* [Exercise description] Beneath this instruction is a listing; print exactly the lines in it starting at the line that contains "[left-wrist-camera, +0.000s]" and going through the line that contains "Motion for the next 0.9".

* [Given entries]
-------------------------
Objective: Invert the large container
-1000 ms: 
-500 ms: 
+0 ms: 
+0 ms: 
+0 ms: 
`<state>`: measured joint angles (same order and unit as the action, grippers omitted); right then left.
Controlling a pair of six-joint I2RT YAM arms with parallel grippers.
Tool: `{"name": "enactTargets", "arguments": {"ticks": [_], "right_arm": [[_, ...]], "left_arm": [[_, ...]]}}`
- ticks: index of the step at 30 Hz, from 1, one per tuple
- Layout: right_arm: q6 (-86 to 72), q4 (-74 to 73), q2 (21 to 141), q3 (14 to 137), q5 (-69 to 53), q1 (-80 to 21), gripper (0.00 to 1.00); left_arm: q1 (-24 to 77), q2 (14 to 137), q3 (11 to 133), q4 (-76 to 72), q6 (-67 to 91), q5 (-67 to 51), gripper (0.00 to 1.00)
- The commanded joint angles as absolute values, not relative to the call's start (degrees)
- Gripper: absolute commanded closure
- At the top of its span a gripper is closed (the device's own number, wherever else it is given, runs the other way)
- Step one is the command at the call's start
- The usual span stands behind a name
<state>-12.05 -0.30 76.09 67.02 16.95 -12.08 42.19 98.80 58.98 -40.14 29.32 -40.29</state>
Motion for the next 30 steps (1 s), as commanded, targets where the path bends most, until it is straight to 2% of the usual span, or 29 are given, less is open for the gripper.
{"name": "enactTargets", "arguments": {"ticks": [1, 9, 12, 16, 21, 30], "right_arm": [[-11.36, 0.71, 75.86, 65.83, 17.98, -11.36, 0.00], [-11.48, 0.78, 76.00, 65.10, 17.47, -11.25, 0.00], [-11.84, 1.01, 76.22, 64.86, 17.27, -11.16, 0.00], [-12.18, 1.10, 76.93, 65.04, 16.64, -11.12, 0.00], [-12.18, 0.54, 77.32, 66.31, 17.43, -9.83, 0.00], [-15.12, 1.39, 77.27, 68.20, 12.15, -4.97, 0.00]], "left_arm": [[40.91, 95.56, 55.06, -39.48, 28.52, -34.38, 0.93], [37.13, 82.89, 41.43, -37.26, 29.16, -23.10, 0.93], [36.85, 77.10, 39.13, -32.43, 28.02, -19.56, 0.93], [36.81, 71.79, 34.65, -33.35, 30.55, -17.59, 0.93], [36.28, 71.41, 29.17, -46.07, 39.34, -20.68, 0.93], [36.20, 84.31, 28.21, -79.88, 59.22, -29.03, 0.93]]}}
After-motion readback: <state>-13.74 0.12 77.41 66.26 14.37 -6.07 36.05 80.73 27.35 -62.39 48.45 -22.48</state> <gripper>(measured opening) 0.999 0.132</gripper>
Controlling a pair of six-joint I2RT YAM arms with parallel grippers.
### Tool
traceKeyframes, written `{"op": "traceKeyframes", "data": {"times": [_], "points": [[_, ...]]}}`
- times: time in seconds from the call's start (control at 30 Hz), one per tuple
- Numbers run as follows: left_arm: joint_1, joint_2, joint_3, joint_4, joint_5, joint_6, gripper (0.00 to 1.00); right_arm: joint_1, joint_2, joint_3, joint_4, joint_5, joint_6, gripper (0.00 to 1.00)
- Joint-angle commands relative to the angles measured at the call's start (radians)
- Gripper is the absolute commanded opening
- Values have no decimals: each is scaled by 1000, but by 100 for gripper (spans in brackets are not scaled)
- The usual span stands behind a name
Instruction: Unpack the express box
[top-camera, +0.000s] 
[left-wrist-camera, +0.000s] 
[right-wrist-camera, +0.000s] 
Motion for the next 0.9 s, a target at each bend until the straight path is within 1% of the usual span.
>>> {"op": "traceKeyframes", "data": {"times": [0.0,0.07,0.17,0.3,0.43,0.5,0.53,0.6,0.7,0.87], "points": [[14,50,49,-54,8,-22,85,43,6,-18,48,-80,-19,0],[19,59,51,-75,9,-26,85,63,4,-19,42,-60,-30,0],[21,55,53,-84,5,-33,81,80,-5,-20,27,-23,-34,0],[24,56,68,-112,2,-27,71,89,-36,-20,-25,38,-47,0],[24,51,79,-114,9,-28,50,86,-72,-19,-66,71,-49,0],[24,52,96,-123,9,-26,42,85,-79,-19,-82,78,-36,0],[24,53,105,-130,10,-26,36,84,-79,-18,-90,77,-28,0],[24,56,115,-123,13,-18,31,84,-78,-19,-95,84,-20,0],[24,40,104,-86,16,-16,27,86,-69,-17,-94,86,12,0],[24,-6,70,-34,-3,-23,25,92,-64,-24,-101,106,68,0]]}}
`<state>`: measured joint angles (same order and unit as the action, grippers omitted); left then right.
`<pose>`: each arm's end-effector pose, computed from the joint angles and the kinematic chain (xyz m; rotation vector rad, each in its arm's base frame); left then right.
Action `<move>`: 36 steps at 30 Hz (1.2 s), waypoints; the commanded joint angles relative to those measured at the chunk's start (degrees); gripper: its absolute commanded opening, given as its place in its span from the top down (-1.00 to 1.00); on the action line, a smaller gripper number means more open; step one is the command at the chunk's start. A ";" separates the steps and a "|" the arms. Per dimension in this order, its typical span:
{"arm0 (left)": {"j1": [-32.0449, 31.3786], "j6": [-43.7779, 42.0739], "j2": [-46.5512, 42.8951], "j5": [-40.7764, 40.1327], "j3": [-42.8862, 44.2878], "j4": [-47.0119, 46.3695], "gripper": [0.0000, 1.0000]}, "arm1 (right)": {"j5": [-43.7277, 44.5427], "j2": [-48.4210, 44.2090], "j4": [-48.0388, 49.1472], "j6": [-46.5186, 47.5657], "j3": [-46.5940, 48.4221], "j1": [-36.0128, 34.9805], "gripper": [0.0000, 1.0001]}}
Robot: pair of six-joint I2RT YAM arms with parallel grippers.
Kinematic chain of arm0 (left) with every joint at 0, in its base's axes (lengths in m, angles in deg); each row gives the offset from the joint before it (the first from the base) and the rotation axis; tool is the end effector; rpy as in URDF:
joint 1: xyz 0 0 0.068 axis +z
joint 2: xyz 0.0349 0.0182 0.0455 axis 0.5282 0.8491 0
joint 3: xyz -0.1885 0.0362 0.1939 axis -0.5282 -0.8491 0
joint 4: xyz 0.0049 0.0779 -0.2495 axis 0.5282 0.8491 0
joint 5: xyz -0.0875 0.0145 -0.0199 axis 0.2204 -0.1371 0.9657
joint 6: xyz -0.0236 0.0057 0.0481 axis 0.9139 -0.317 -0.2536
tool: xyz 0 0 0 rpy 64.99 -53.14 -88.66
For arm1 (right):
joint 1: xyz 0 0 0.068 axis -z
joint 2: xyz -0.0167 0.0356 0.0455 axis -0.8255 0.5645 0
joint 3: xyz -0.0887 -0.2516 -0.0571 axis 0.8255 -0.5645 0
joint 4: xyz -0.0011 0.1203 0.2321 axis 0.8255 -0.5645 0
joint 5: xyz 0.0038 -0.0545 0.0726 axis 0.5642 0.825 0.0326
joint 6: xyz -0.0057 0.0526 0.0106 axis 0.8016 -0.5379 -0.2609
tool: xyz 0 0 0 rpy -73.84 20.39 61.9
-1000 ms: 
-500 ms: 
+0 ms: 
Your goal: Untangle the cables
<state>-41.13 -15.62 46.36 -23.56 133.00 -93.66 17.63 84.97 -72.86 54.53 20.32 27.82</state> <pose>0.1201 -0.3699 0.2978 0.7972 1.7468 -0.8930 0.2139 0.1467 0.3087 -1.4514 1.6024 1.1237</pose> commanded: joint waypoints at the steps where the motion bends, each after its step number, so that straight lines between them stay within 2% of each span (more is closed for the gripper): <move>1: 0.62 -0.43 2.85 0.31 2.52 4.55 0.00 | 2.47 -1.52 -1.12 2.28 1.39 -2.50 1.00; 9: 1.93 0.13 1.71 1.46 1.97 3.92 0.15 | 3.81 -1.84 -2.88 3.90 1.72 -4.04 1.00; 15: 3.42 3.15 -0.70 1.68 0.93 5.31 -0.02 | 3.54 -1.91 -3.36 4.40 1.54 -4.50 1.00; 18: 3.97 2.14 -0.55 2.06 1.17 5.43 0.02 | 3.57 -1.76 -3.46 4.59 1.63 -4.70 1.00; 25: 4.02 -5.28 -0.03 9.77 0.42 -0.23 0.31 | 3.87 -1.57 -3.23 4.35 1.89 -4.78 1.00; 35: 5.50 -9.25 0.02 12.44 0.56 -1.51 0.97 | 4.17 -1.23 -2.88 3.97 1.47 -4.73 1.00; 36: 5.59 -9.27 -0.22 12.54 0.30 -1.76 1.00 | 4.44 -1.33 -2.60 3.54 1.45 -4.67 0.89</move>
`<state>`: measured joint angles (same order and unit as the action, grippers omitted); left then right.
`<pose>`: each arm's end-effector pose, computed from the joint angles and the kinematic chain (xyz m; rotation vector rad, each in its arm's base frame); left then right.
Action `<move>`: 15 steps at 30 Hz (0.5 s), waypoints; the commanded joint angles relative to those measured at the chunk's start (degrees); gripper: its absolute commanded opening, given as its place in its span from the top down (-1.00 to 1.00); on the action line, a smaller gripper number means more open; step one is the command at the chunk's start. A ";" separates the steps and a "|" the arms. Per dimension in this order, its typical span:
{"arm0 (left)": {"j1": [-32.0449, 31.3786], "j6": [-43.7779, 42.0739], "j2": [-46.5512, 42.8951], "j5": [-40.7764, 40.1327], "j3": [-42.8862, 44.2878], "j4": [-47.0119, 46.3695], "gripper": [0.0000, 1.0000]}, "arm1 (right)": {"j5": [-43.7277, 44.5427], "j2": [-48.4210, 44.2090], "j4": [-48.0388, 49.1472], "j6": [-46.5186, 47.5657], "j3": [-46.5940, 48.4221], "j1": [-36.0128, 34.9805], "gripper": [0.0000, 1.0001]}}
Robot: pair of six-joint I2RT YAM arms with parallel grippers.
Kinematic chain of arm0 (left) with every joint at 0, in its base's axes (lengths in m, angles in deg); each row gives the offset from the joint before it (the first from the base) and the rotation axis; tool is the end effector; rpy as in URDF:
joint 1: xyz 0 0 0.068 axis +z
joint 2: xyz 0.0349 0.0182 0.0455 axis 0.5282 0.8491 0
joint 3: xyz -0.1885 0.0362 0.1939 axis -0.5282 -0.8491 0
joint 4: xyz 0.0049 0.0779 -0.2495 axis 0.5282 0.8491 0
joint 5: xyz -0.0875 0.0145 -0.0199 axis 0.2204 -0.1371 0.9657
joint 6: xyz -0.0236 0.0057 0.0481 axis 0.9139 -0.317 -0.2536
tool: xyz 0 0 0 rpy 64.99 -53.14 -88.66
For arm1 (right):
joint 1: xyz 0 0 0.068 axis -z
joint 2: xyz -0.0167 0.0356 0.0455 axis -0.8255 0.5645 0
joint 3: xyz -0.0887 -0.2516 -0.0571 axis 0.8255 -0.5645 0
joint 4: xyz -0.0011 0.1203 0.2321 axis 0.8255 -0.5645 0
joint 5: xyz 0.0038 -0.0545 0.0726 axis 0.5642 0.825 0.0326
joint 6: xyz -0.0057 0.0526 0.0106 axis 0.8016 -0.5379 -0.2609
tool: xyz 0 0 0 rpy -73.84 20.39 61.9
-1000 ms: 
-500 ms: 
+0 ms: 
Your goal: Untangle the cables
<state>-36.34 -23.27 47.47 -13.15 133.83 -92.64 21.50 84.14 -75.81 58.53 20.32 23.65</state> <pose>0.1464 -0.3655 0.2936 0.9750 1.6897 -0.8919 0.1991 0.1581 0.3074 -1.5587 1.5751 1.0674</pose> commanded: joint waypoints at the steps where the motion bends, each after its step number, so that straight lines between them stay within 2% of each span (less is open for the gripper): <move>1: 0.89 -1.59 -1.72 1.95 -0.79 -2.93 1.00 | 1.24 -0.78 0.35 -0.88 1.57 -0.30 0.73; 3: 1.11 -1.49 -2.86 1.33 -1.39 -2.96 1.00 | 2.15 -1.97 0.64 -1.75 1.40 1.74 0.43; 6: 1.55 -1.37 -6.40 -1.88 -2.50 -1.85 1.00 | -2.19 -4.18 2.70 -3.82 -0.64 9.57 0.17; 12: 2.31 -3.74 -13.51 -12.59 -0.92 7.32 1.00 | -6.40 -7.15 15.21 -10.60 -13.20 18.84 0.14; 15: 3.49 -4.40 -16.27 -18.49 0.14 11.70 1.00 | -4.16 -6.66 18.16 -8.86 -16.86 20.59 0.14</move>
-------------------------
* [Response]
[left-wrist-camera, +0.000s] 
[right-wrist-camera, +0.000s] 
Motion for the next 0.9 s, a target at each bend until the straight path is within 1% of the usual span.

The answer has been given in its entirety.